> [Task brief]:
Among the entries below, take the line with "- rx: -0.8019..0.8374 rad" and the line with "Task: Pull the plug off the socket", and output them and every line between them exactly, with nothing else.

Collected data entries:
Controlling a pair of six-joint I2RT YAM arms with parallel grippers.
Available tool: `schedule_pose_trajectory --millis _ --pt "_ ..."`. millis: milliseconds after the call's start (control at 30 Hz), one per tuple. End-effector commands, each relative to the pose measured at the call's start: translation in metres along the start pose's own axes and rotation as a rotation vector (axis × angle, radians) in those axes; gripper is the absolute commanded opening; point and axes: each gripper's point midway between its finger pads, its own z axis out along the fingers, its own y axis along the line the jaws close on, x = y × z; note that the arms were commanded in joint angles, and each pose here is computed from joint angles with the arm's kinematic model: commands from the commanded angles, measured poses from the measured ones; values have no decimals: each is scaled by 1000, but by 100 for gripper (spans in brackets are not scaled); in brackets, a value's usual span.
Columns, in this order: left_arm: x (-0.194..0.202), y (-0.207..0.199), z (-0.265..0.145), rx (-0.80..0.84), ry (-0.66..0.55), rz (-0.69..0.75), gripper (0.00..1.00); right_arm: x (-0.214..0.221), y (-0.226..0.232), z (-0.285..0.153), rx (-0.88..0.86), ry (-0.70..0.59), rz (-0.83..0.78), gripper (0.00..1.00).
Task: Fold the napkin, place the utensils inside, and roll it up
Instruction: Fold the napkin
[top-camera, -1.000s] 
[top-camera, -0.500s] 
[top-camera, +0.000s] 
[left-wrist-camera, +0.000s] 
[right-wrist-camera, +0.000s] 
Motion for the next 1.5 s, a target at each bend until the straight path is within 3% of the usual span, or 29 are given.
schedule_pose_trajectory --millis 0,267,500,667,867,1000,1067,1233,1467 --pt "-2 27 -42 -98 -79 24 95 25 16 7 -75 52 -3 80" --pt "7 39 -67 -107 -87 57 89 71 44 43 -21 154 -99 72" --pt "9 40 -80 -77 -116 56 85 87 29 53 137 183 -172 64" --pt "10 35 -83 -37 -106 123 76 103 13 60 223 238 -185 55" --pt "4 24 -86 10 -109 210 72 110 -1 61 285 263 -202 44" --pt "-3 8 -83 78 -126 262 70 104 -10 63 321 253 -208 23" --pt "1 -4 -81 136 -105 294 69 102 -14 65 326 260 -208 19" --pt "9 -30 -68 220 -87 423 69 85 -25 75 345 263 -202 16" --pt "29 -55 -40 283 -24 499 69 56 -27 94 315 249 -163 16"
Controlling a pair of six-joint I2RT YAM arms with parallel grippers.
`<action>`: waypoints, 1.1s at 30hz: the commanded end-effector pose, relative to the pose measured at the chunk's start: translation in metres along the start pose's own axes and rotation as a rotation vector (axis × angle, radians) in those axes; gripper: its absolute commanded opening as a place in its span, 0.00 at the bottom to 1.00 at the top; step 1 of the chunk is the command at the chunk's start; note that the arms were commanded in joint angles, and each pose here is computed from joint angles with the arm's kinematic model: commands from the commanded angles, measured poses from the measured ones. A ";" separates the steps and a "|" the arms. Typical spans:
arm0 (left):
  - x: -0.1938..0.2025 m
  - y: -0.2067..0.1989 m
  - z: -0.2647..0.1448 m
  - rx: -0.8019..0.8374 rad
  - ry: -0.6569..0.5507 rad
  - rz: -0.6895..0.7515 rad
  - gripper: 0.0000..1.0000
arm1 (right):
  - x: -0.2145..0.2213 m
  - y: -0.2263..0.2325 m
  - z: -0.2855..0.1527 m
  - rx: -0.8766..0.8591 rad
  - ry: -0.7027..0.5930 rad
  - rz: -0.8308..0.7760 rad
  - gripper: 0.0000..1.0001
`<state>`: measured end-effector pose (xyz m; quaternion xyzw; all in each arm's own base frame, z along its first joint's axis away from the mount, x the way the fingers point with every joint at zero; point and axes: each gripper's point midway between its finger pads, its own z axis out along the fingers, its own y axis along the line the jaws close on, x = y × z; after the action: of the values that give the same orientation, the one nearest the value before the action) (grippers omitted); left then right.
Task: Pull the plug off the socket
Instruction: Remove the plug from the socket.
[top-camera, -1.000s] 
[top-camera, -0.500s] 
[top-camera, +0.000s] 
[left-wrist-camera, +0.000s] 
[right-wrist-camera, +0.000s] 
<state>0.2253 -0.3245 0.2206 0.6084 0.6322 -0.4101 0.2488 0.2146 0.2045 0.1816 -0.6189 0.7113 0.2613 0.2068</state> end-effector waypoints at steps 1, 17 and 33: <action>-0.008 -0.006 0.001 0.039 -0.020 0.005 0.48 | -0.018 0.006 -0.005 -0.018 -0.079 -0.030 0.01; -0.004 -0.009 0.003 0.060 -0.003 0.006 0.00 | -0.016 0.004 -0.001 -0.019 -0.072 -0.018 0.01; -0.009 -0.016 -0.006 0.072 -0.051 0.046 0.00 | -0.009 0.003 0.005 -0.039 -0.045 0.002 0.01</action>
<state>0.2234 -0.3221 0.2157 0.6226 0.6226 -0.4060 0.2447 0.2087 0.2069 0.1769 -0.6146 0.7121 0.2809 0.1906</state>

> [Your response]:
  - rx: -0.8019..0.8374 rad
  - ry: -0.6569..0.5507 rad
  - rz: -0.6895..0.7515 rad
  - gripper: 0.0000..1.0000
arm1 (right):
  - x: -0.2145..0.2213 m
  - y: -0.2263..0.2325 m
  - z: -0.2855..0.1527 m
  - rx: -0.8766..0.8591 rad
  - ry: -0.7027..0.5930 rad
  - rz: -0.8308..0.7760 rad
  - gripper: 0.0000..1.0001
`<state>`: measured end-effector pose (xyz m; quaternion xyzw; all in each arm's own base frame, z along its first joint's axis away from the mount, x the way the fingers point with every joint at zero; point and axes: each gripper's point midway between its finger pads, its own z axis out along the fingers, its own y axis along the line the jaws close on, x = y × z; after the action: of the values that give the same orientation, the one nearest the value before the action) (grippers omitted); left then right.
Task: Pull the plug off the socket

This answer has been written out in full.